演讲中最核心、最富感染力的意象,莫过于伏尔泰的“微笑”。雨果反复强调:“微笑,就是伏尔泰。” 这并非简单的表情,而是其哲学人格的化身。平静与平衡是这位哲学家伟大的底色,无论正义的愤怒多么炽烈,最终总会让位于心平气和,从深邃的双目中露出那“睿智的微笑”。这微笑“蕴涵有哲理的忧伤”,它“对于强者,他是嘲笑者;对于弱者,他是安抚者。他使压迫者不安,使被压迫者安心”。这微笑里含有“黎明的曙光”,它照亮了真理、正义、仁慈和诚实,催生了新社会的萌芽:平等、宽容、博爱、理性至上、心灵安详与和平。雨果将伏尔泰的思想遗产,全部凝聚于这具有催生力量的“伟大的微笑”之中。
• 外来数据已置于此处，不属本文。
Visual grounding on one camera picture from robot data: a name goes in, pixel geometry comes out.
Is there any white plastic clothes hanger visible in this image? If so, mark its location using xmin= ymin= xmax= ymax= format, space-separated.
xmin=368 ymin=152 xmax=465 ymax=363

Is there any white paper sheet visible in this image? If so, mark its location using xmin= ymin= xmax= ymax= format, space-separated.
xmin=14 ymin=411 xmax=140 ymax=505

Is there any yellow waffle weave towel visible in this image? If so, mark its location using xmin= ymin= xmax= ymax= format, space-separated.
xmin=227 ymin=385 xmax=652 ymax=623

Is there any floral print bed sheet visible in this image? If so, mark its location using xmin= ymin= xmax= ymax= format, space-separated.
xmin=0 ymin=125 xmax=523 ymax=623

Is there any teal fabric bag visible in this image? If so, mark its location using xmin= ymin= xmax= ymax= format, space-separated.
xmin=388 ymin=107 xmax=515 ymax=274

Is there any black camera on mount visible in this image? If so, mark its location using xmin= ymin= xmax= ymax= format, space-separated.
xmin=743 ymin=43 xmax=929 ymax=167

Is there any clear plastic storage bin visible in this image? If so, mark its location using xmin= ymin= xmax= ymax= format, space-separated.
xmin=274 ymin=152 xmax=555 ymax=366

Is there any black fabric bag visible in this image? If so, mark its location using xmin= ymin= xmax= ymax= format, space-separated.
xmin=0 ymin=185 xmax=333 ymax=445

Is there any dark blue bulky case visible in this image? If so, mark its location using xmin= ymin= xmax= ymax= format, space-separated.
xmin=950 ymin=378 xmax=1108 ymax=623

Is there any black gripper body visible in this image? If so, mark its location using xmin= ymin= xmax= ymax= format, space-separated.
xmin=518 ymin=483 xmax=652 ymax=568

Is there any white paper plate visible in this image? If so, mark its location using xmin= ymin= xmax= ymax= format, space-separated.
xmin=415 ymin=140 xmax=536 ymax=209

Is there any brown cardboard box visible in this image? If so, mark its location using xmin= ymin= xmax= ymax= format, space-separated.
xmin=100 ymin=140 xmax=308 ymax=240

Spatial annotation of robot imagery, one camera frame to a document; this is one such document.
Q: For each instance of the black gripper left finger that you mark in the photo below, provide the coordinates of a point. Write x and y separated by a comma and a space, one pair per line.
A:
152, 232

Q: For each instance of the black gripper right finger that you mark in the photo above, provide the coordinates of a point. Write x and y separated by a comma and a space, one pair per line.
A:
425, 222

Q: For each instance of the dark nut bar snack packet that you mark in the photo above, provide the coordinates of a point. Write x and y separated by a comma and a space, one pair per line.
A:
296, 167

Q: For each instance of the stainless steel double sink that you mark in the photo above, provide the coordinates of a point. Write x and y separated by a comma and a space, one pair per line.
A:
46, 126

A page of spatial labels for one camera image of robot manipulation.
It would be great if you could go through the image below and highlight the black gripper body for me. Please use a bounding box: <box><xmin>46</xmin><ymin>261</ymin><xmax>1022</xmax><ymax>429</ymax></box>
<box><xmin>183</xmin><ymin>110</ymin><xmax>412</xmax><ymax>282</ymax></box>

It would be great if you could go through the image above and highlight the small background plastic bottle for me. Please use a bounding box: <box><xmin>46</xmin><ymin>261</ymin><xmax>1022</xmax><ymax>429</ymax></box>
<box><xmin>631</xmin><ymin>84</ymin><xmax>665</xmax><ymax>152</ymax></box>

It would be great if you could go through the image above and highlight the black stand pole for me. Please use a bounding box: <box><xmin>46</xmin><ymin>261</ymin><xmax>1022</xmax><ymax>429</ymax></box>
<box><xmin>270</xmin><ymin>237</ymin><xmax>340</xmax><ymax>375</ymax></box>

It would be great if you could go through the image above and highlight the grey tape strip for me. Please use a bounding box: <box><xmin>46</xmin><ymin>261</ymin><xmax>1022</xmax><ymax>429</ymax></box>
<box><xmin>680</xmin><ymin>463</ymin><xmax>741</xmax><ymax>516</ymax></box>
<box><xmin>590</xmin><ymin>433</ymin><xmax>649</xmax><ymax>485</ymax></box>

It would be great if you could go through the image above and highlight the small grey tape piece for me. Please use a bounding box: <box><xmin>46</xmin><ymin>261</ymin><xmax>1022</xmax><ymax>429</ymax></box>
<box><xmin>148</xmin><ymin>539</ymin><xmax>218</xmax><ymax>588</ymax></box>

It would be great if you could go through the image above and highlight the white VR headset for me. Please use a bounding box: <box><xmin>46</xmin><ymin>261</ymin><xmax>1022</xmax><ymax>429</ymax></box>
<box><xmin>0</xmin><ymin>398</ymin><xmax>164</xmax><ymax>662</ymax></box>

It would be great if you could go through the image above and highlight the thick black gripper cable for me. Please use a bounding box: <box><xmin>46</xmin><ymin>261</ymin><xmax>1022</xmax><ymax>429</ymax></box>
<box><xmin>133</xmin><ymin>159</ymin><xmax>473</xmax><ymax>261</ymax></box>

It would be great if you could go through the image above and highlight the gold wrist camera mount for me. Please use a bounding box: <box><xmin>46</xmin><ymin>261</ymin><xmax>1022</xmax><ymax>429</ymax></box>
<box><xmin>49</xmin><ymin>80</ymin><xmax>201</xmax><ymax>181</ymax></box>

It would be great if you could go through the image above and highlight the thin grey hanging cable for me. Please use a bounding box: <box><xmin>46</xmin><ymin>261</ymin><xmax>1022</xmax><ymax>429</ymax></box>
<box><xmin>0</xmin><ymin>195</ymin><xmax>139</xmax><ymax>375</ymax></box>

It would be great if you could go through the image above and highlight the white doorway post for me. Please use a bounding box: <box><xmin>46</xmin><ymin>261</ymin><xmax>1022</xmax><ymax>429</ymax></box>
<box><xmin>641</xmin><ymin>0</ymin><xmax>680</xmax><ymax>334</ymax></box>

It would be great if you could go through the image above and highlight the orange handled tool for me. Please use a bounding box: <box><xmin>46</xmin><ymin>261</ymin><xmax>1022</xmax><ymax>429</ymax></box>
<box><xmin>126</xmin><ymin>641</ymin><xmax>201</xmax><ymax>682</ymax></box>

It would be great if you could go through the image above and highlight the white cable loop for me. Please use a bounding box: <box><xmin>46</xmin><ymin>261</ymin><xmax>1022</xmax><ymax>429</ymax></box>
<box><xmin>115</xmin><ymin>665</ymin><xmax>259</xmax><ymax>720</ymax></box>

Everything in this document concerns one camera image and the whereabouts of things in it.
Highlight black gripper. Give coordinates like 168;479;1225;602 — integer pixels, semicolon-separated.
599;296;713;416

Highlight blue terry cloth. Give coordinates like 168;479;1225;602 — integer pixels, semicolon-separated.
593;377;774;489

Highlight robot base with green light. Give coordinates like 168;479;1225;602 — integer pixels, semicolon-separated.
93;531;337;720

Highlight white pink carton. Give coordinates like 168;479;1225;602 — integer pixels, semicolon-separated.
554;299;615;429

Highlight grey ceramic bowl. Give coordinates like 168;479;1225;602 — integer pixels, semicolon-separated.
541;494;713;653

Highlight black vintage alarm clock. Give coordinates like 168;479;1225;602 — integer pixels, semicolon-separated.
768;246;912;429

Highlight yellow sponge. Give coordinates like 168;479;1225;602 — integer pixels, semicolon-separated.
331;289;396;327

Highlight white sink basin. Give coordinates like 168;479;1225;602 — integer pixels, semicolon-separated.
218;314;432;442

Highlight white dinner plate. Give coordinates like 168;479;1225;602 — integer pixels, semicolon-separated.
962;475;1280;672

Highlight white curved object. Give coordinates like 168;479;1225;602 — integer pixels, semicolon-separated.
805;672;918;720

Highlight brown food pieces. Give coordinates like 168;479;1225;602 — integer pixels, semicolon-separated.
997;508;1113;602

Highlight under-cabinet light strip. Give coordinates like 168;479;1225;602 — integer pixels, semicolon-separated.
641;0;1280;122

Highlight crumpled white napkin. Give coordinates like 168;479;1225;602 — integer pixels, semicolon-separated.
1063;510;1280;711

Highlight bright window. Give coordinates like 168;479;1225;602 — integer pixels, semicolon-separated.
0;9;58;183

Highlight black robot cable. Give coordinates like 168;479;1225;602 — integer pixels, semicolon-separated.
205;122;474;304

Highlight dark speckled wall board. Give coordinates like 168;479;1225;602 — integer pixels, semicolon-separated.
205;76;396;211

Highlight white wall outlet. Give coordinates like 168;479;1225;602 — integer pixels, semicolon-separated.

雨果将伏尔泰的地位提升至时代的命名者。他指出,以人物命名时代是文明最高的标志,而伏尔泰比国家领袖更重要,他是“思想的领袖”。“到伏尔泰,一个新的纪元开始了。我们感到,从今以后人类最高的统治权力将是思想。文明过去曾服从武力,文明以后将服从思想。” 这是演说的最*,也是最核心的论断。权杖和刀剑已然折断,光明将取而代之,权威应变为自由,最高的权力唯有法律与个人良心。在结尾处,雨果的呼号超越了单纯的纪念,转化为对当下(19世纪)的行动召唤。他呼吁向伏尔泰以及卢梭、狄德罗、孟德斯鸠等“杰出的亡灵”讨教,让十八世纪启蒙的哲学*十九世纪仍存的野蛮与刀剑,公开宣布人的生命权、良心自由权、理性的最高权威。那句石破天惊的——“既然黑夜出自王座,就让光明从坟墓里出来!”——不仅是对伏尔泰精神不朽的极致颂扬,更是雨果自身投身时代斗争、渴望思想之光驱散现实黑暗的浪漫主义宣言。这场演说,因此成为跨越百年、连接两代思想巨人的精神火炬传递仪式。